Yowza... thats why I was hoping I was just doing the Foreign Key constraint wrong... triggers have their place, but I don't want to be adding them willy-nilly. So I guess this also means that you can't have a Foreign Key on a Linked/Remote database? How do you enforce referential integrity with things like "Distributed Partitioned" data (BOL: Distributed Partitioned Views)?

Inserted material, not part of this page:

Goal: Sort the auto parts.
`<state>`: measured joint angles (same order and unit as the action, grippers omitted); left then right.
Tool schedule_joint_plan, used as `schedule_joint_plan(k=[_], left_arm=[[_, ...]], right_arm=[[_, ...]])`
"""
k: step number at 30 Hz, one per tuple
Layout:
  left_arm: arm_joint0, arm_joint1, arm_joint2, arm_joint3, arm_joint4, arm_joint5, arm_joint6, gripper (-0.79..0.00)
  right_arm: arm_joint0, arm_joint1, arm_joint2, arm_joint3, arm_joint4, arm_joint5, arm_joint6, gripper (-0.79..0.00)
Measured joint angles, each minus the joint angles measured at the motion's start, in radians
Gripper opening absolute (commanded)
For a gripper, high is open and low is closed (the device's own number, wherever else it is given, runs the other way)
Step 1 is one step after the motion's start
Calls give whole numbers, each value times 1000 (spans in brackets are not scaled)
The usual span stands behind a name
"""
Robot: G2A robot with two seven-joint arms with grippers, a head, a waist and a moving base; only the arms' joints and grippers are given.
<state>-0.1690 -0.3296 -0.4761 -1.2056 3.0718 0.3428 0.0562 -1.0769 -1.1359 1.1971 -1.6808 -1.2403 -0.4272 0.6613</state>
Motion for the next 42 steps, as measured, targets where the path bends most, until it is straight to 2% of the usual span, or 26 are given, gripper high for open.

The other thing it would let me do (which is why I thought of this in the first place) is develop modules "outside" of the "active" databases and when its done, just add an entry to something like core..activedatabases. That way I keep tables/sprocs/things like sp_FrobNitz and tbl_wtf out of the production database. I guess the right way to do this is to have separate servers for Production and Development...
Right now, I'm working with a database with over 400 (which doesn't seem like all that much to me) tables in it; the problem is that the naming convention is bass-ackwords so it scrambles them nicely (eg: the sprocs have their actions as a prefix, so all the upd_xxx are together instead of something like customers_upd, customers_add, etc). The tables are "logically" named, but their name doesn't lend itself well to grouping.
March 4, 2005 at 8:20 am
You can investiage using GUID (uniqueidentifier) as the PK (primary key) and FK (foreign key).
And look into "link servers".
You can't get a "real" PK/FK relationship accross databases.
However, you could hack it if you wanted.
DB1.Emp(table).EmpId ,
DB1.Emp(table).LName
DB1.Emp(table).FName
where empid is a guid.
Then in db 2, you have a some table that is a copy (of only) the PK
DB2.EmpPKsOnly.EmpId
(where this is the only column in that table)
Then everything in DB2 bases its ref integrity on that column.
Its a hack , I don't recommend it, but am offering an idea.